PROBLEM REQUIREMENTS:
Please return the lines of the data that contain "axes".

DATA EXCERPT:
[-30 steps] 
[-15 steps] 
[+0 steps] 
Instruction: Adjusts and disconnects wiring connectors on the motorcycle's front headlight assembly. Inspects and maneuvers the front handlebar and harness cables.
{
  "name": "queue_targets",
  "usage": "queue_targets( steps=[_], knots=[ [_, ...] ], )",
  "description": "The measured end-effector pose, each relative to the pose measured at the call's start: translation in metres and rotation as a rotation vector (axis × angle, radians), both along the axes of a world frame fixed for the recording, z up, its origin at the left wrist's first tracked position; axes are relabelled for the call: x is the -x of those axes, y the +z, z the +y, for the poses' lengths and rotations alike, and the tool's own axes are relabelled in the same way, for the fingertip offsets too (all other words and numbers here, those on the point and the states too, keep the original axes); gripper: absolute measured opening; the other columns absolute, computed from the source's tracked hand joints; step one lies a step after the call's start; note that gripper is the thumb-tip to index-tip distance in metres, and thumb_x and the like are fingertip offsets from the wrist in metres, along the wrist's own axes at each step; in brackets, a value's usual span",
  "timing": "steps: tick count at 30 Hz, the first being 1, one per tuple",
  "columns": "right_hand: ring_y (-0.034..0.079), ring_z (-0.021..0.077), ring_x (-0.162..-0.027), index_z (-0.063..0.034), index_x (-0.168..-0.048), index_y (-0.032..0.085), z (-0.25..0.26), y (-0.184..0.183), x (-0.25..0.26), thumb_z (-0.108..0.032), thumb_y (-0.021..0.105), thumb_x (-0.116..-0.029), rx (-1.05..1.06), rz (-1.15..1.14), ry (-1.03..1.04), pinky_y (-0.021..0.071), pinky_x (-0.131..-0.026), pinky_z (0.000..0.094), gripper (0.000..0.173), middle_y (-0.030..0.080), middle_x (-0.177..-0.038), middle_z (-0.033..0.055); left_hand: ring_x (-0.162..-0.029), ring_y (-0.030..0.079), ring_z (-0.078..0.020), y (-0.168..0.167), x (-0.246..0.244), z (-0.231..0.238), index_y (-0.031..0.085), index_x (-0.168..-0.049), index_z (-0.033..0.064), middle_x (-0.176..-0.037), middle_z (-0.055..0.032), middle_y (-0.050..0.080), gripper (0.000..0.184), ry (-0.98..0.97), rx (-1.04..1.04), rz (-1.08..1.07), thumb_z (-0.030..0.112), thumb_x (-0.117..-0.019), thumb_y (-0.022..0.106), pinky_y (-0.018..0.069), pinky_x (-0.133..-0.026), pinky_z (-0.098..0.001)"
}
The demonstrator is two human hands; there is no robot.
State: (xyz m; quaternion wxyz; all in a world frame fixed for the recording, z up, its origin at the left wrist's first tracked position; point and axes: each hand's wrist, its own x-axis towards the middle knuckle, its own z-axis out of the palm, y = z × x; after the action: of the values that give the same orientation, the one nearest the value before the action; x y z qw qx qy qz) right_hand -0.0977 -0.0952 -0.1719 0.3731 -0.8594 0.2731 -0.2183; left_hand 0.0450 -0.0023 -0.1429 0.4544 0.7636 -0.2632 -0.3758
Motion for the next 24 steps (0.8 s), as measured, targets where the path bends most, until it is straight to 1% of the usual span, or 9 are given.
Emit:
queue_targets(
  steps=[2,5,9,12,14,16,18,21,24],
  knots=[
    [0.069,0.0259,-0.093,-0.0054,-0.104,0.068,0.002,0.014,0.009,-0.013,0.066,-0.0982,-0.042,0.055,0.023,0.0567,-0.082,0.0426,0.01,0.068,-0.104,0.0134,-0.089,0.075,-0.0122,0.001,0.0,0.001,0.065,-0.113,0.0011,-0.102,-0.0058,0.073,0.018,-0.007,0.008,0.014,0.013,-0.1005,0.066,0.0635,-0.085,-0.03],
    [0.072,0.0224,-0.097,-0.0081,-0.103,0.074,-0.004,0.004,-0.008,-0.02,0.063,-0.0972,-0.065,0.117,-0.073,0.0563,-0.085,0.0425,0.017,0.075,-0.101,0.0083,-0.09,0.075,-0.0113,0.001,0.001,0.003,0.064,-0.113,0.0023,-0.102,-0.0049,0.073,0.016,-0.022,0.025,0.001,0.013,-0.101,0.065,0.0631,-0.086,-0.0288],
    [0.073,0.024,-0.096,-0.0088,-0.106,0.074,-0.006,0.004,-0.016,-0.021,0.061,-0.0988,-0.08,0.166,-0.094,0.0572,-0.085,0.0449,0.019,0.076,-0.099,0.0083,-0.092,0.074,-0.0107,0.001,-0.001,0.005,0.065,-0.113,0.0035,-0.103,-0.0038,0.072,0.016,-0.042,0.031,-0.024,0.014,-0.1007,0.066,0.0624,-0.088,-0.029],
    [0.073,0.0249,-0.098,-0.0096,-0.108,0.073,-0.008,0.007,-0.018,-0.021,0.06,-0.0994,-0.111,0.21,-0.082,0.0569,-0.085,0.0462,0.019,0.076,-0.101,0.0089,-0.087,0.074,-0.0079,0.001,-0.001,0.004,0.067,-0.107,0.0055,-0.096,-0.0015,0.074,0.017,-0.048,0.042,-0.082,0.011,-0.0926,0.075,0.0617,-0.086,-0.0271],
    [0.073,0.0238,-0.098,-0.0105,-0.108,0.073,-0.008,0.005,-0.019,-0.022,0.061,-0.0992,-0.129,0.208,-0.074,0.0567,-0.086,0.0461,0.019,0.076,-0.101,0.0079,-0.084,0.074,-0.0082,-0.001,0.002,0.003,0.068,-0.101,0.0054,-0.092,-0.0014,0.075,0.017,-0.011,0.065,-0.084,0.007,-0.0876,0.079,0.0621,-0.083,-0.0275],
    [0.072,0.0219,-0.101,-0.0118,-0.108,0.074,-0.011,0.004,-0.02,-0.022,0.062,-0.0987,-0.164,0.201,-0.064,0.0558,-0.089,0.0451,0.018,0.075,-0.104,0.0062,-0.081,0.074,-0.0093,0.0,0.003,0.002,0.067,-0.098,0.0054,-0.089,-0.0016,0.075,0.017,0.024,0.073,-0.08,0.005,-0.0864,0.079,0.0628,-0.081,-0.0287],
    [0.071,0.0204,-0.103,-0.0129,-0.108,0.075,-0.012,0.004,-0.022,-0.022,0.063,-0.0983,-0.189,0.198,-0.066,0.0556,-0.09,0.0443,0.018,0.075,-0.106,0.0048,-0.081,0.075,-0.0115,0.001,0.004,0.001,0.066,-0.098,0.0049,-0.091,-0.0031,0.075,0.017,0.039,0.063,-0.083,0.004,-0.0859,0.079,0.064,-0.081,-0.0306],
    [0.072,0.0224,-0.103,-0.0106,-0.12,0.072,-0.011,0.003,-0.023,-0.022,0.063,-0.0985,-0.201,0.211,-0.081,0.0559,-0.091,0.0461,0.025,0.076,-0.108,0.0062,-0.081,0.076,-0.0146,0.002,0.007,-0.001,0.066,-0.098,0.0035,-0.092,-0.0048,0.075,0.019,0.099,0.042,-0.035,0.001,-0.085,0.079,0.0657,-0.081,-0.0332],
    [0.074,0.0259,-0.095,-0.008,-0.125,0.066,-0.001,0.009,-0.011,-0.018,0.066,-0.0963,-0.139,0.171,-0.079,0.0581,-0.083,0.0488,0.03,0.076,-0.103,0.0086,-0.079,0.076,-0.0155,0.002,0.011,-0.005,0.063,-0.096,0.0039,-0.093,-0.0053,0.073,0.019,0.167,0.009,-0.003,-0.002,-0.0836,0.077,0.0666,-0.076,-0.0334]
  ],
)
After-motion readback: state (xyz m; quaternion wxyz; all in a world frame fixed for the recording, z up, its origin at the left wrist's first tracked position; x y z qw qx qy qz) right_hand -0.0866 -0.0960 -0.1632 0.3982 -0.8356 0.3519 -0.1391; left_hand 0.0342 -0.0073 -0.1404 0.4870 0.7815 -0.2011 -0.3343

RESPONSE TO THE TASK:
  "description": "The measured end-effector pose, each relative to the pose measured at the call's start: translation in metres and rotation as a rotation vector (axis × angle, radians), both along the axes of a world frame fixed for the recording, z up, its origin at the left wrist's first tracked position; axes are relabelled for the call: x is the -x of those axes, y the +z, z the +y, for the poses' lengths and rotations alike, and the tool's own axes are relabelled in the same way, for the fingertip offsets too (all other words and numbers here, those on the point and the states too, keep the original axes); gripper: absolute measured opening; the other columns absolute, computed from the source's tracked hand joints; step one lies a step after the call's start; note that gripper is the thumb-tip to index-tip distance in metres, and thumb_x and the like are fingertip offsets from the wrist in metres, along the wrist's own axes at each step; in brackets, a value's usual span",
State: (xyz m; quaternion wxyz; all in a world frame fixed for the recording, z up, its origin at the left wrist's first tracked position; point and axes: each hand's wrist, its own x-axis towards the middle knuckle, its own z-axis out of the palm, y = z × x; after the action: of the values that give the same orientation, the one nearest the value before the action; x y z qw qx qy qz) right_hand -0.0977 -0.0952 -0.1719 0.3731 -0.8594 0.2731 -0.2183; left_hand 0.0450 -0.0023 -0.1429 0.4544 0.7636 -0.2632 -0.3758

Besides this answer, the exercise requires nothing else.